Instructions for the task —
Write the data out again, character for character, with no images.

::: Supplied entries

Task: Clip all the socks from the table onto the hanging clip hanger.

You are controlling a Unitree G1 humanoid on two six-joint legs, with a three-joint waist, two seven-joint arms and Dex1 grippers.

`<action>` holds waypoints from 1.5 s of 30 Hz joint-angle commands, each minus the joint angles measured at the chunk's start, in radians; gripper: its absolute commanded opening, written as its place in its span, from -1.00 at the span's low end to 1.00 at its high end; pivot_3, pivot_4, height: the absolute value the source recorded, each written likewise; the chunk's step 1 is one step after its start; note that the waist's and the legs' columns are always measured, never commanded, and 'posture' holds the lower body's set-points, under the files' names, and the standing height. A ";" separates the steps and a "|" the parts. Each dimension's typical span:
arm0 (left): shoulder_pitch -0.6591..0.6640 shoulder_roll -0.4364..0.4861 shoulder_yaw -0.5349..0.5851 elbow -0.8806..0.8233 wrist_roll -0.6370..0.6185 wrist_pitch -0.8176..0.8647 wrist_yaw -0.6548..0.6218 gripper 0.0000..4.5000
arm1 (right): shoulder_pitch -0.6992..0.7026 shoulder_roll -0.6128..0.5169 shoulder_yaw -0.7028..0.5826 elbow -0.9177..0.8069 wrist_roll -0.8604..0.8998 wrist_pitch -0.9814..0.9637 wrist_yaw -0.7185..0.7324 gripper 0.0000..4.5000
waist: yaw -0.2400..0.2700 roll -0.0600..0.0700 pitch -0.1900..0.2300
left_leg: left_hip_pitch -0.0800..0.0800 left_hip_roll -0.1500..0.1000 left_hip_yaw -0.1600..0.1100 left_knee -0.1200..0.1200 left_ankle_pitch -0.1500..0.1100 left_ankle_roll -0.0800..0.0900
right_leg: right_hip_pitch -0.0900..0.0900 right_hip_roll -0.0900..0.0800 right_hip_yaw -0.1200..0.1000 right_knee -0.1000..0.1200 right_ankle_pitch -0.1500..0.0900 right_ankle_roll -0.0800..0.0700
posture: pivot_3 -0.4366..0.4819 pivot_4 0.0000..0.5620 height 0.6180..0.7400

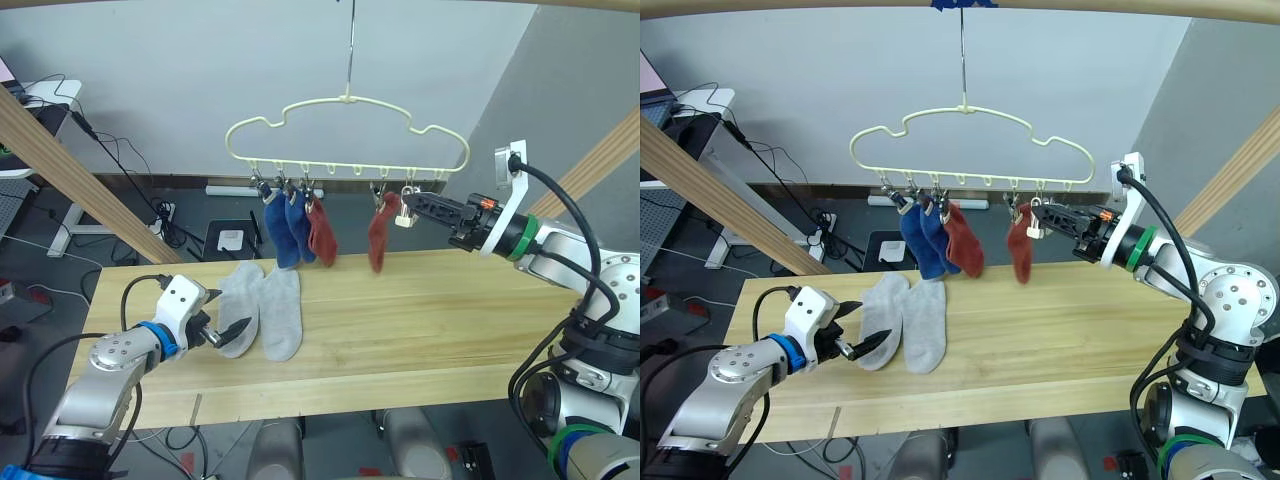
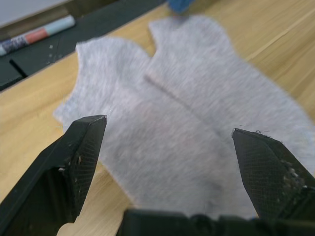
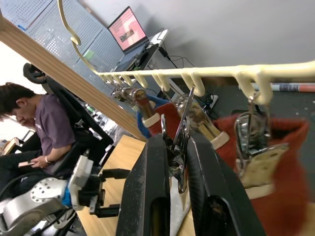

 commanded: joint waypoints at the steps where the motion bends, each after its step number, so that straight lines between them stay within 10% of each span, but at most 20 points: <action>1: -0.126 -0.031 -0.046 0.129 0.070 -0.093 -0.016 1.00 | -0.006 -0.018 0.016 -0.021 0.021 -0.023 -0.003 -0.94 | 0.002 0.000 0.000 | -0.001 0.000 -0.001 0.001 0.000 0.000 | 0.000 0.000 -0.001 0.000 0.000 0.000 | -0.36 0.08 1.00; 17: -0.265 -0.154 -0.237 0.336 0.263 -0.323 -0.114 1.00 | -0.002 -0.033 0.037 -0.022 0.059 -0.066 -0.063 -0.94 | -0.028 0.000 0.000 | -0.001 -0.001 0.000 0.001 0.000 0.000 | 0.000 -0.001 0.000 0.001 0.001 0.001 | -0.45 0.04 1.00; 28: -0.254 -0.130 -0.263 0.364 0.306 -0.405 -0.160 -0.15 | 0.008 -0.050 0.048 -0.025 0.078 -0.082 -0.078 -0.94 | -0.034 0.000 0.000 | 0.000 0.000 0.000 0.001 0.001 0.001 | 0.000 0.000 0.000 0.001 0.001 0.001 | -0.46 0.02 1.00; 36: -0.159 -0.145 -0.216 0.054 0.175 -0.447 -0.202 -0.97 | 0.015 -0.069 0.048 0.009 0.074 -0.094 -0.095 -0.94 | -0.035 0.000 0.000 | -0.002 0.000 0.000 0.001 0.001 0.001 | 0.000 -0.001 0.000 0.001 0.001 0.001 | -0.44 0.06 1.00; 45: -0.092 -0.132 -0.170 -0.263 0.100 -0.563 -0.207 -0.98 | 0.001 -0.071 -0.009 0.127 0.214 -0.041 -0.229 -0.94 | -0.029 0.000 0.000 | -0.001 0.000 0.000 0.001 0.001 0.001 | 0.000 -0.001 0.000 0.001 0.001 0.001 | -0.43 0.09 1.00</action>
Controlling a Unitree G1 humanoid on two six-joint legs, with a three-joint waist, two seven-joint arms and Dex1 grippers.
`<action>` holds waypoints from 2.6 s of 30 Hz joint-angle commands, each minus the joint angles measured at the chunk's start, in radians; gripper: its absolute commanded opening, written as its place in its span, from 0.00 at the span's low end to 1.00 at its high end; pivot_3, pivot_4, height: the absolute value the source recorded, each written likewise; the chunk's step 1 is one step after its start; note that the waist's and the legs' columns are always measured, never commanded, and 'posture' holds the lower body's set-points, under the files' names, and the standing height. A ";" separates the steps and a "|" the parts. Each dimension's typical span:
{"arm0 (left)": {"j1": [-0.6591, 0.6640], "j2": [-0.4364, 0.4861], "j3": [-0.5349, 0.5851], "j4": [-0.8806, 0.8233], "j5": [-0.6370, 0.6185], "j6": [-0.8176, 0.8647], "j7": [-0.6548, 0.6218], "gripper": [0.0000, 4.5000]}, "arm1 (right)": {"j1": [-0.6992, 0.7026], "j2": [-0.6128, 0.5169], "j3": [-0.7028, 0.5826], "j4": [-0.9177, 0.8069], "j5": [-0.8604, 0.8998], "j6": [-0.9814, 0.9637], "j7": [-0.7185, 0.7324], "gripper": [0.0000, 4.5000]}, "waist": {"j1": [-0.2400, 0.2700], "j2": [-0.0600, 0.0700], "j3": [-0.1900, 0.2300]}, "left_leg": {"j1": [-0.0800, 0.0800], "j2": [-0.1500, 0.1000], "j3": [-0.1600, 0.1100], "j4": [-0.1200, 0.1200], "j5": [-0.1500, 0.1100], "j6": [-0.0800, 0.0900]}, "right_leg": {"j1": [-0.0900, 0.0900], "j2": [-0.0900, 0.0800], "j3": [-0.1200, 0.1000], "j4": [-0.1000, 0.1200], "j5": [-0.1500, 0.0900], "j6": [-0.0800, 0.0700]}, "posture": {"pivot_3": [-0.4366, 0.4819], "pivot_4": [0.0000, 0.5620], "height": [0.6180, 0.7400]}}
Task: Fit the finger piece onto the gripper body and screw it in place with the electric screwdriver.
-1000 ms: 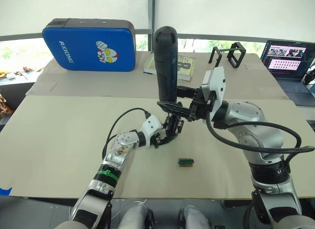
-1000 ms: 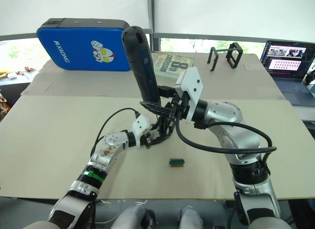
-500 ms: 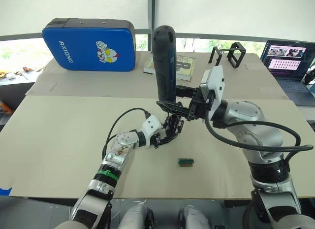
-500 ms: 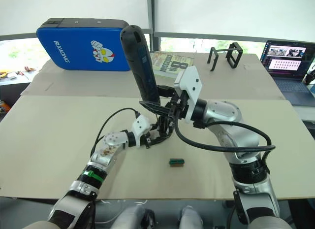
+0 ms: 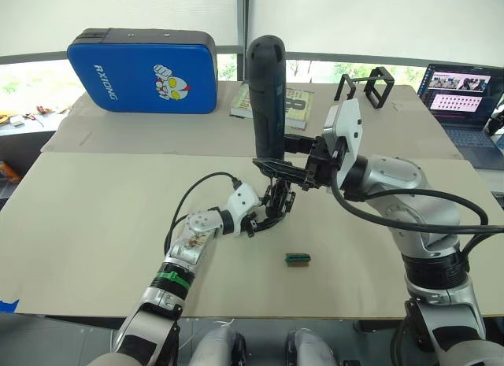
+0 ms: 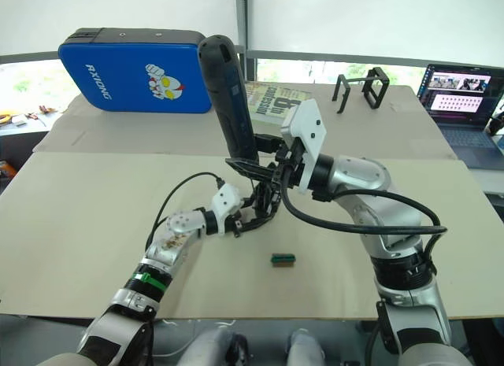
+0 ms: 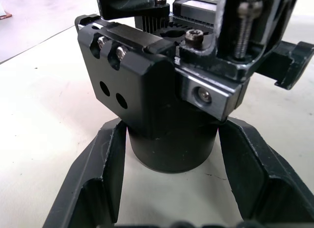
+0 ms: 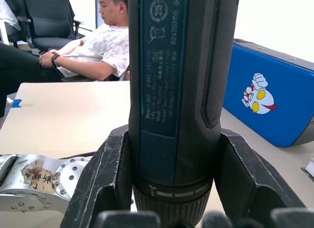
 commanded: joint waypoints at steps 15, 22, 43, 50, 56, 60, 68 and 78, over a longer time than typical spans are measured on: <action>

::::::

Answer for the task —
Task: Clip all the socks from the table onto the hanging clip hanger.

You are controlling a Unitree G1 humanoid on two six-joint legs, with a three-joint waist, two seven-joint arms and Dex1 grippers.

`<action>` holds waypoints from 1.5 s of 30 Hz joint-angle commands, each minus the joint angles measured at the chunk's start, in radians; gripper: its absolute commanded opening, written as its place in its span, from -1.00 at the span's low end to 1.00 at its high end; pivot_3, pivot_4, height: the absolute value the source recorded, each written likewise; the chunk's step 1 is one step after its start; note that the waist's and the legs' columns are always measured, never commanded, and 'posture' holds the lower body's set-points, under the files' names, and the standing height. A ";" separates the steps and a "|" the parts. Each dimension's typical span:
arm0 (left): shoulder_pitch -0.6591..0.6640 shoulder_roll -0.4364..0.4861 shoulder_yaw -0.5349..0.5851 elbow -0.8806..0.8233 wrist_roll -0.6370..0.6185 wrist_pitch -0.8176..0.8647 wrist_yaw -0.6548..0.6218 gripper 0.0000..4.5000
arm1 (right): shoulder_pitch -0.6992..0.7026 shoulder_roll -0.6128..0.5169 shoulder_yaw -0.7028..0.5826 elbow -0.9177..0.8069 wrist_roll -0.8604..0.8998 wrist_pitch -0.9814..0.9637 wrist_yaw -0.7185..0.7324 gripper 0.0000..4.5000
waist: yaw -0.2400..0.2700 roll -0.0600..0.0700 pitch -0.1900..0.2300
left_leg: left_hip_pitch -0.0800..0.0800 left_hip_roll -0.1500..0.1000 left_hip_yaw -0.1600..0.1100 left_knee -0.1200..0.1200 left_ankle_pitch -0.1500..0.1100 left_ankle_roll -0.0800..0.0900
right_leg: right_hip_pitch -0.0900..0.0900 right_hip_roll -0.0900..0.0800 right_hip_yaw -0.1200..0.1000 right_knee -0.1000..0.1200 right_ankle_pitch -0.1500..0.0900 right_ankle_roll -0.0800..0.0700
posture: pivot_3 -0.4366..0.4819 pivot_4 0.0000..0.5620 height 0.6180..0.7400


 commanded: joint waypoints at the steps where the motion bends, each after its step number, so that straight lines between them stay within 10% of each span, but at most 20 points: <action>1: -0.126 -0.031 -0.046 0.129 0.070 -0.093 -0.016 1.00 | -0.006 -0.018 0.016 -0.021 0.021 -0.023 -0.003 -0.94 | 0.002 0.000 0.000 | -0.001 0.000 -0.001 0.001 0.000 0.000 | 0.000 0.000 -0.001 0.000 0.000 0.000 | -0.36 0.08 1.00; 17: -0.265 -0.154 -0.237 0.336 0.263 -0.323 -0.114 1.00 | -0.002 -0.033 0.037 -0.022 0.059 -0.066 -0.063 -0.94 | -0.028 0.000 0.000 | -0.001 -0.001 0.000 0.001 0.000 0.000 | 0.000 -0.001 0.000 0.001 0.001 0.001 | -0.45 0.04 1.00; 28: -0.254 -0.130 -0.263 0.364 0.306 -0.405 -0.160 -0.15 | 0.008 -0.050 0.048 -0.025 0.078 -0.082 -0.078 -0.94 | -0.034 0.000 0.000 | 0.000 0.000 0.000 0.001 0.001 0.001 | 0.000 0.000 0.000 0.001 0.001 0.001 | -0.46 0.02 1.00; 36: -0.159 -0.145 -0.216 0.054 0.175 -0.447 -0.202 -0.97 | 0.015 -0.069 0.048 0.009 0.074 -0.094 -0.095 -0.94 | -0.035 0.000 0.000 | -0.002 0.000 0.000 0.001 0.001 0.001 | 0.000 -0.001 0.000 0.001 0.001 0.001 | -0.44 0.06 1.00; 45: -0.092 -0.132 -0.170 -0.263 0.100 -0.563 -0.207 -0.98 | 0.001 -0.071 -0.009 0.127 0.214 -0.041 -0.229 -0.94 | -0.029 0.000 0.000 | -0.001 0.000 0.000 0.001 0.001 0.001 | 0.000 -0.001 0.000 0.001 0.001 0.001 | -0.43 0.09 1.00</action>
Controlling a Unitree G1 humanoid on two six-joint legs, with a three-joint waist, two seven-joint arms and Dex1 grippers.
`<action>` holds waypoints from 2.6 s of 30 Hz joint-angle commands, each minus the joint angles measured at the chunk's start, in radians; gripper: its absolute commanded opening, written as its place in its span, from 0.00 at the span's low end to 1.00 at its high end; pivot_3, pivot_4, height: the absolute value the source recorded, each written likewise; the chunk's step 1 is one step after its start; note that the waist's and the legs' columns are always measured, never commanded, and 'posture' holds the lower body's set-points, under the files' names, and the standing height. A ";" separates the steps and a "|" the parts. Each dimension's typical span:
{"arm0 (left)": {"j1": [-0.6591, 0.6640], "j2": [-0.4364, 0.4861], "j3": [-0.5349, 0.5851], "j4": [-0.8806, 0.8233], "j5": [-0.6370, 0.6185], "j6": [-0.8176, 0.8647], "j7": [-0.6548, 0.6218], "gripper": [0.0000, 4.5000]}, "arm1 (right)": {"j1": [-0.6992, 0.7026], "j2": [-0.6128, 0.5169], "j3": [-0.7028, 0.5826], "j4": [-0.9177, 0.8069], "j5": [-0.8604, 0.8998], "j6": [-0.9814, 0.9637], "j7": [-0.7185, 0.7324], "gripper": [0.0000, 4.5000]}, "waist": {"j1": [-0.2400, 0.2700], "j2": [-0.0600, 0.0700], "j3": [-0.1900, 0.2300]}, "left_leg": {"j1": [-0.0800, 0.0800], "j2": [-0.1500, 0.1000], "j3": [-0.1600, 0.1100], "j4": [-0.1200, 0.1200], "j5": [-0.1500, 0.1100], "j6": [-0.0800, 0.0900]}, "right_leg": {"j1": [-0.0900, 0.0900], "j2": [-0.0900, 0.0800], "j3": [-0.1200, 0.1000], "j4": [-0.1000, 0.1200], "j5": [-0.1500, 0.0900], "j6": [-0.0800, 0.0700]}, "posture": {"pivot_3": [-0.4366, 0.4819], "pivot_4": [0.0000, 0.5620], "height": [0.6180, 0.7400]}}
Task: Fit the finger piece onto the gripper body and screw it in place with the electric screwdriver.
-1000 ms: 
-1000 ms: 
-500 ms: 
-500 ms: 
+0 ms: 
+0 ms: 
+0 ms: 
+0 ms: 
 commanded: joint waypoints at steps 15, 22, 43, 50, 56, 60, 68 and 78, over a longer time than typical spans are measured on: <action>

For this exercise, nothing further remains.